DIRECTIONS FOR THIS TASK: Using the records below, transcribe word for word the stretch from the line that contains "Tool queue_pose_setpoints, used" through the line that contains "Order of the", both end lines included, and nothing else.

Records from a dataset:
== == ==

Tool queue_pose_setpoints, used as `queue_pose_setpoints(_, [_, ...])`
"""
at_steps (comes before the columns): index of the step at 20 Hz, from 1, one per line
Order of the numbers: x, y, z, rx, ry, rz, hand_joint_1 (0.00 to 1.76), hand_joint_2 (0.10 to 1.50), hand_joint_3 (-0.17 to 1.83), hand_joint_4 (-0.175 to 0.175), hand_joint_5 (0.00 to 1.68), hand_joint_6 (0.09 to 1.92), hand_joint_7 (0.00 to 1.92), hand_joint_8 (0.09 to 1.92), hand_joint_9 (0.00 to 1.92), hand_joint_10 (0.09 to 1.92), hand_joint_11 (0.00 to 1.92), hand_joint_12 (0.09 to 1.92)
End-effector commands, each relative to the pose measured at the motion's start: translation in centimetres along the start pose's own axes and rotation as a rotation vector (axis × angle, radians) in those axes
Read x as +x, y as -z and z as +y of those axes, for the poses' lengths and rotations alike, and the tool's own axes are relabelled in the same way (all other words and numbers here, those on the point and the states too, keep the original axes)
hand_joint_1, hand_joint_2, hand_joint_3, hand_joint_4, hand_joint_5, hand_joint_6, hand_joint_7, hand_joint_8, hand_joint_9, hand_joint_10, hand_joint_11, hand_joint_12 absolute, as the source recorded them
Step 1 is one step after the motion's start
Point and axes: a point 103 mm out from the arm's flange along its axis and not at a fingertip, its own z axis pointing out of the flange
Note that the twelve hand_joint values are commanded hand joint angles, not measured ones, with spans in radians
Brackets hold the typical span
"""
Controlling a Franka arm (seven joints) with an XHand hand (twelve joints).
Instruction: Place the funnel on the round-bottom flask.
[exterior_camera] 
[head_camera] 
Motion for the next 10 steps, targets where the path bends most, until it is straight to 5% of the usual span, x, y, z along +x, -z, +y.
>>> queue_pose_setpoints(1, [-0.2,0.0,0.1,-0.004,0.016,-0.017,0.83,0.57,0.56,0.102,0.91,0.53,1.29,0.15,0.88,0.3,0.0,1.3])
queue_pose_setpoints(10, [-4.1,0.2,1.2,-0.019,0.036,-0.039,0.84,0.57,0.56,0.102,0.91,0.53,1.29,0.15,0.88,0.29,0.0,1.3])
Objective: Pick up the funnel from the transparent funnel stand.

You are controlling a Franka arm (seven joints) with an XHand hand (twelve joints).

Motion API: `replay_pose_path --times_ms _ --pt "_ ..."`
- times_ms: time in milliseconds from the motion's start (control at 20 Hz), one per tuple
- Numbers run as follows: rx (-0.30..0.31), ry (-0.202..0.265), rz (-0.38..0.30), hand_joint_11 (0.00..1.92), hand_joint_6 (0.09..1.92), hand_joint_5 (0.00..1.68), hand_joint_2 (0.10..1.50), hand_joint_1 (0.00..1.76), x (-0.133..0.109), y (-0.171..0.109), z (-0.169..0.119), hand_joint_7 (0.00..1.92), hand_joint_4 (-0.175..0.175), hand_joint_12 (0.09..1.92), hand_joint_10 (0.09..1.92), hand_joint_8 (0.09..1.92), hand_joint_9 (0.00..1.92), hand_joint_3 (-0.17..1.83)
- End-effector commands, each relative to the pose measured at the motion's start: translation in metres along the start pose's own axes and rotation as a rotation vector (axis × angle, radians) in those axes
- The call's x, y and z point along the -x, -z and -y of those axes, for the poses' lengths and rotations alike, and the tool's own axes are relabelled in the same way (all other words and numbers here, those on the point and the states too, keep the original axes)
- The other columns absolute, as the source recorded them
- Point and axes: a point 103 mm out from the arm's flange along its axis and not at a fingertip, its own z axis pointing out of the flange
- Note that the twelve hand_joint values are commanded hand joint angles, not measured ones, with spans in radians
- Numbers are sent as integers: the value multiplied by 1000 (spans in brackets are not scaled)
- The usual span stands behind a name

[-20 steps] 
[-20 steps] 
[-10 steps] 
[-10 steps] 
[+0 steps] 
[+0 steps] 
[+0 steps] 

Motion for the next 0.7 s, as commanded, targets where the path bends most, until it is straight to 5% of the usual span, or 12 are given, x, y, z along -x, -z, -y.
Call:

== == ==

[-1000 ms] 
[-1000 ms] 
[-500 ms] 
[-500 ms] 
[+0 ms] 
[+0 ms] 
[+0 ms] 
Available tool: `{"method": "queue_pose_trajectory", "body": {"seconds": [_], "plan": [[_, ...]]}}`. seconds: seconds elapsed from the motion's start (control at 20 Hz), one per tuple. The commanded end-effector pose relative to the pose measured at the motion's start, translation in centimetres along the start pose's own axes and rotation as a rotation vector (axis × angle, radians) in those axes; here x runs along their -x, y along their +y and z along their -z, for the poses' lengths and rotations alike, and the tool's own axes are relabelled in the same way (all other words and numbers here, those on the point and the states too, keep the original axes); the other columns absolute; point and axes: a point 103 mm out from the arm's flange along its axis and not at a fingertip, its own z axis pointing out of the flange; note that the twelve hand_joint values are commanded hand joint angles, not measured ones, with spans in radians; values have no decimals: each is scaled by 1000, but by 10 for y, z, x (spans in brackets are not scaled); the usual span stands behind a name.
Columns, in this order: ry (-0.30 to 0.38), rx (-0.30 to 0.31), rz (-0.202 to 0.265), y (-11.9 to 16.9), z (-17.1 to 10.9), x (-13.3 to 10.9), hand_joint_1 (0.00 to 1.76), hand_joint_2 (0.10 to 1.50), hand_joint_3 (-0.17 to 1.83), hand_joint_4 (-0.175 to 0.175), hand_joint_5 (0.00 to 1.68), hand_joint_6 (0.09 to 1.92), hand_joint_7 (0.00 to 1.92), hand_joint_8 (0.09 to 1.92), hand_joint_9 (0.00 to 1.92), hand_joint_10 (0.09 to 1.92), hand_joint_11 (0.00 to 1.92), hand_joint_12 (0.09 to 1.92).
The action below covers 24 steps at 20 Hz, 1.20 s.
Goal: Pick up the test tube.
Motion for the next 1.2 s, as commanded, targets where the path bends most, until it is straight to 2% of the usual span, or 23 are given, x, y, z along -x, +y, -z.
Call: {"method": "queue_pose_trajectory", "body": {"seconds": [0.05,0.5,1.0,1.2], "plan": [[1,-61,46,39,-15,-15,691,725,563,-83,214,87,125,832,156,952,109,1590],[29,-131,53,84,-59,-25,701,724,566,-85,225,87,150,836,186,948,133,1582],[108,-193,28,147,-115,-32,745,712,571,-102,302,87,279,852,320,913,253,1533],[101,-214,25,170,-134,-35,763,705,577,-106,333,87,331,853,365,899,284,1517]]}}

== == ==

SOLUTION TO THIS EXERCISE:
Tool queue_pose_setpoints, used as `queue_pose_setpoints(_, [_, ...])`
"""
at_steps (comes before the columns): index of the step at 20 Hz, from 1, one per line
Order of the numbers: x, y, z, rx, ry, rz, hand_joint_1 (0.00 to 1.76), hand_joint_2 (0.10 to 1.50), hand_joint_3 (-0.17 to 1.83), hand_joint_4 (-0.175 to 0.175), hand_joint_5 (0.00 to 1.68), hand_joint_6 (0.09 to 1.92), hand_joint_7 (0.00 to 1.92), hand_joint_8 (0.09 to 1.92), hand_joint_9 (0.00 to 1.92), hand_joint_10 (0.09 to 1.92), hand_joint_11 (0.00 to 1.92), hand_joint_12 (0.09 to 1.92)

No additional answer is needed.